Influences on Emotional Regulation: Culture and Religion

Culture shapes the extent to which people use different emotional regulation strategies, and social norms can help determine when
a strategy is culturally appropriate to use. Although most of the research on emotional regulation has been done in the United States, there is growing research that cultural differences in emotional regulation might not be as large as we think. It's hard to say exactly why that is. It could be that the effects of globalization and enhanced cultural exposure have made cultures more similar over time. It could also be that cultural differences in emotional regulation were never that large to begin with. It is hard to know for sure without having earlier studies of emotional regulation across cultures to make comparisons over time.

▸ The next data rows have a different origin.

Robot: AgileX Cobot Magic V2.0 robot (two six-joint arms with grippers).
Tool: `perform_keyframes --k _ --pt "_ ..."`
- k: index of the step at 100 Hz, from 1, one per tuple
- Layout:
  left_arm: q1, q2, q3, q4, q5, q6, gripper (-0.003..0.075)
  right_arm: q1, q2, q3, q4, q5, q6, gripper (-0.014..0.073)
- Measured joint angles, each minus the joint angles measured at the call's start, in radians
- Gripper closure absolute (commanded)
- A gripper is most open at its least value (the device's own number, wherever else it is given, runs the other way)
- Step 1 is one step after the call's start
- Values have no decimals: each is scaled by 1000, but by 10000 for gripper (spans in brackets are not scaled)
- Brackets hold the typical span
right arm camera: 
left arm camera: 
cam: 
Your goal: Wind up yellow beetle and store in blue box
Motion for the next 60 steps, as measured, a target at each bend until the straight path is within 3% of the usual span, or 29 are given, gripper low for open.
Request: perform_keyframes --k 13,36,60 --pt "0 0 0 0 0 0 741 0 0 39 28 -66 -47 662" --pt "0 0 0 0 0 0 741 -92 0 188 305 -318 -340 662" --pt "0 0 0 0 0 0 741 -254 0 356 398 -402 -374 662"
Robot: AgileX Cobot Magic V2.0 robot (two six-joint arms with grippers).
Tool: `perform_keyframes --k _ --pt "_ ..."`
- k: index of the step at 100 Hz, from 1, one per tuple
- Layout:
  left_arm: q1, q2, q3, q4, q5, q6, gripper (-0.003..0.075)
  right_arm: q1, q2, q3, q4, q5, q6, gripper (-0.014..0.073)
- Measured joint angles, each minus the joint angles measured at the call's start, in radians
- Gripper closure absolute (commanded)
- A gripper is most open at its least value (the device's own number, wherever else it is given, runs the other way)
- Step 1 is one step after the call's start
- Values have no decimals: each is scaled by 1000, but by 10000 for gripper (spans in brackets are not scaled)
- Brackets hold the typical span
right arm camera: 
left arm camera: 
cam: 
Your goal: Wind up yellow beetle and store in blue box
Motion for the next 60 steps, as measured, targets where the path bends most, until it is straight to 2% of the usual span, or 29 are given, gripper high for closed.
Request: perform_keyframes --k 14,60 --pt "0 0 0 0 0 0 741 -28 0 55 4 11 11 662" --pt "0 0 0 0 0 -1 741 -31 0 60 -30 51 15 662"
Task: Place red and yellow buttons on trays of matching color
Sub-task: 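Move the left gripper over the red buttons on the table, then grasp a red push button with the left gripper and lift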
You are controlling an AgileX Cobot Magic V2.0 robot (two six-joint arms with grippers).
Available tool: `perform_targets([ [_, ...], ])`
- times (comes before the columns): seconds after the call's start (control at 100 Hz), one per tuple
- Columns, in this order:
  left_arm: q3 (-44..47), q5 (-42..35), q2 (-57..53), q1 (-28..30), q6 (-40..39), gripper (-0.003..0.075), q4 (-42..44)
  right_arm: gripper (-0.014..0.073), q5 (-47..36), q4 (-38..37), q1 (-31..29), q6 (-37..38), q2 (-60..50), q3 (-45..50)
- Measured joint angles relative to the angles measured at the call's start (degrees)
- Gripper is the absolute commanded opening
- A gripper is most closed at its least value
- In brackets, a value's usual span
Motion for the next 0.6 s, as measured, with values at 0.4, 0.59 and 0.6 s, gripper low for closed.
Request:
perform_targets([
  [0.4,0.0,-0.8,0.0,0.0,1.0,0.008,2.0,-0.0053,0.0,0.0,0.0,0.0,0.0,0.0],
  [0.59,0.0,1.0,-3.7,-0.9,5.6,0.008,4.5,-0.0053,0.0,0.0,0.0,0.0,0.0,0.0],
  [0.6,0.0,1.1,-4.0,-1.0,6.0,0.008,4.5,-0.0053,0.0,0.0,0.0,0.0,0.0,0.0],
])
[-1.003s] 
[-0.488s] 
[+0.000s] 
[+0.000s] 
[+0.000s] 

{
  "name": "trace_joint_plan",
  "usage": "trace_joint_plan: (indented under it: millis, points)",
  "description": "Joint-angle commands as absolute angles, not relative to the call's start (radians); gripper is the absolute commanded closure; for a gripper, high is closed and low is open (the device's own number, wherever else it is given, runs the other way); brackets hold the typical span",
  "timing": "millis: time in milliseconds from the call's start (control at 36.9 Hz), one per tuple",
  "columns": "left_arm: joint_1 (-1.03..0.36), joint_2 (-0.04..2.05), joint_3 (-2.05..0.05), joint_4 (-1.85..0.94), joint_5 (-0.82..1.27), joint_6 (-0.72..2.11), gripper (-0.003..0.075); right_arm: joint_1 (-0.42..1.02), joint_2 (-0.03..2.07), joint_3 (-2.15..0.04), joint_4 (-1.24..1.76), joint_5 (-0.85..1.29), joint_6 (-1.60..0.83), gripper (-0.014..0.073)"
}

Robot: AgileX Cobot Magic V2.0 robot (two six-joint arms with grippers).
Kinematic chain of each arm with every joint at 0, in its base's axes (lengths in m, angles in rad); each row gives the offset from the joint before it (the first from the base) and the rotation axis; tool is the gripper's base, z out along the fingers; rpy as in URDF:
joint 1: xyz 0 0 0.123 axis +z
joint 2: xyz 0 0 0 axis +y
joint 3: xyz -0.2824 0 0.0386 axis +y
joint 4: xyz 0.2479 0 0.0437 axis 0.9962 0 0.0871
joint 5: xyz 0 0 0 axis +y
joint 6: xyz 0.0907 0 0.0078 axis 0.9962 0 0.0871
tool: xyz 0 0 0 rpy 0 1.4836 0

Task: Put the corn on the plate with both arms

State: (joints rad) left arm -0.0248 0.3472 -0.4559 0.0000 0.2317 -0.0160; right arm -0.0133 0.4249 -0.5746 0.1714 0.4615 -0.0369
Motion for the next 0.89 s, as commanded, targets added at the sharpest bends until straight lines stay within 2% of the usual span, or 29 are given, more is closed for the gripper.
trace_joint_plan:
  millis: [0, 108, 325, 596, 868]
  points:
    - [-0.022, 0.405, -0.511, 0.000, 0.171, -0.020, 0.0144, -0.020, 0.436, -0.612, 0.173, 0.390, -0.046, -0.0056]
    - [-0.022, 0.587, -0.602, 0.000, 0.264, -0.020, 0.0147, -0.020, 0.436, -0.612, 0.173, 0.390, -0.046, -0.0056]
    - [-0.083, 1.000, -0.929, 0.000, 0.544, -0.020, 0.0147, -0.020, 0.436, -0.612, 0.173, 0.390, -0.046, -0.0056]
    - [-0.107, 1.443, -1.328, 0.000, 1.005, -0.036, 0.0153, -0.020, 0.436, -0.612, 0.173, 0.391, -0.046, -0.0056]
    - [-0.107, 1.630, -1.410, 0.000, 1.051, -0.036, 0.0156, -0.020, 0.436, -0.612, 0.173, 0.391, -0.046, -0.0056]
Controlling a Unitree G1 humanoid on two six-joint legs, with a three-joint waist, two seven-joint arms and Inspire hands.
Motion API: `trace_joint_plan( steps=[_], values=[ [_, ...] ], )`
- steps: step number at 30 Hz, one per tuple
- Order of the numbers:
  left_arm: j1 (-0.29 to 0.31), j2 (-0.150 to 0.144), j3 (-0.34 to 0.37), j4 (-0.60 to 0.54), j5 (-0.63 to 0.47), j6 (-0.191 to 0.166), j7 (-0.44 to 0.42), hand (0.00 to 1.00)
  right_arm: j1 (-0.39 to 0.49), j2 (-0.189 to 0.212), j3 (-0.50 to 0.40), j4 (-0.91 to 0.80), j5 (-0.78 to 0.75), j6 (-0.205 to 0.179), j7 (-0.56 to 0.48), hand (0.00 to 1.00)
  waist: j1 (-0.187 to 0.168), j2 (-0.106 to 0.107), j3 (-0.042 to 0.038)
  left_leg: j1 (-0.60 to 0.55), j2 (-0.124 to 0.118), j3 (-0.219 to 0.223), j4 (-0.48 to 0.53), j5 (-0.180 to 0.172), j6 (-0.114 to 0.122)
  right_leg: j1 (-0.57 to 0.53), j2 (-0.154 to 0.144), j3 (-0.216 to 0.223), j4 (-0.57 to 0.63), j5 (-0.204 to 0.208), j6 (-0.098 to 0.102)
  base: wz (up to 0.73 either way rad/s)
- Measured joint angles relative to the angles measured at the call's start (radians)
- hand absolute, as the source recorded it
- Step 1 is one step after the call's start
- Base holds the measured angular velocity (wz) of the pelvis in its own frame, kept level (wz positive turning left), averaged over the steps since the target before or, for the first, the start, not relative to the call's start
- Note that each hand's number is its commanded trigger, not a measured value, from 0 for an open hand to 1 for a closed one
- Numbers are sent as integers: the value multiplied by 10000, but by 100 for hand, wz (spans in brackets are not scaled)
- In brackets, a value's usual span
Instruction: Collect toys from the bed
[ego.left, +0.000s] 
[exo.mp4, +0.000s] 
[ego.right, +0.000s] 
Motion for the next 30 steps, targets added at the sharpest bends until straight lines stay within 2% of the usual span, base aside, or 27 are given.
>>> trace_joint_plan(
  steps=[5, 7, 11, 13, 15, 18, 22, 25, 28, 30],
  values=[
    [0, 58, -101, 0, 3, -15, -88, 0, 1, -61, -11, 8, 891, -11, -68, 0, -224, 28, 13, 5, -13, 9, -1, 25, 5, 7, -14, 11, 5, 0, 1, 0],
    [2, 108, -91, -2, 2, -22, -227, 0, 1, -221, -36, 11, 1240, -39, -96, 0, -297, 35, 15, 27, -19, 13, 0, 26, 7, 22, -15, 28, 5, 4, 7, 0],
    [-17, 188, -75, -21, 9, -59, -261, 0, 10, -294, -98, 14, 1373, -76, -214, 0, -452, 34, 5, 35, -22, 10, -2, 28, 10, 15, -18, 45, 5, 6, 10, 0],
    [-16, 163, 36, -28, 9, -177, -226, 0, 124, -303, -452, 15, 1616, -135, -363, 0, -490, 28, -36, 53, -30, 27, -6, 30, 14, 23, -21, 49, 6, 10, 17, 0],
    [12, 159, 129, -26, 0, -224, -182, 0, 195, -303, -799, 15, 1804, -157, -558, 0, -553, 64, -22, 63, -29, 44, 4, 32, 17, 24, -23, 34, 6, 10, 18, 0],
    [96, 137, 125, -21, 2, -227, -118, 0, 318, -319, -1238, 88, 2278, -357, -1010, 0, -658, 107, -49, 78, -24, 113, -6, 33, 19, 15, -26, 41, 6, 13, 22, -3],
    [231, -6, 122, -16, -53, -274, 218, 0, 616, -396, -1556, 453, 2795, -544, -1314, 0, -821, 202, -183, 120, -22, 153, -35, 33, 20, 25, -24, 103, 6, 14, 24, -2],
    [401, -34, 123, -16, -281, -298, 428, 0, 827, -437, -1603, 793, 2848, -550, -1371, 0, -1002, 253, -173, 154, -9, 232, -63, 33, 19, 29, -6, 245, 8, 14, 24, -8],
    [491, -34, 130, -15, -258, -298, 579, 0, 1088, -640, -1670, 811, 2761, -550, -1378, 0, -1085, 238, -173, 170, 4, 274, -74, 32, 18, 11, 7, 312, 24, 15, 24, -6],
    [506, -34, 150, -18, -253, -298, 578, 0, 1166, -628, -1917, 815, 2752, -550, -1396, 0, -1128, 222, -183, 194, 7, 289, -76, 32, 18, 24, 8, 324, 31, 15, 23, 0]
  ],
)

Religion is not typically included in the research on emotional regulation. While religion is not the same as culture, it is an important part of many cultures, including Egypt. Religion is important to consider in the study of emotional regulation because it shapes how people view the world and process their experiences, including emotional ones. For instance, people could use religious rituals such as prayer to regulate their emotions. Even neutral strategies, such as reappraisal, can be shaped by religion. For example, a person could reframe their perception of a challenging situation by attributing it to God's will.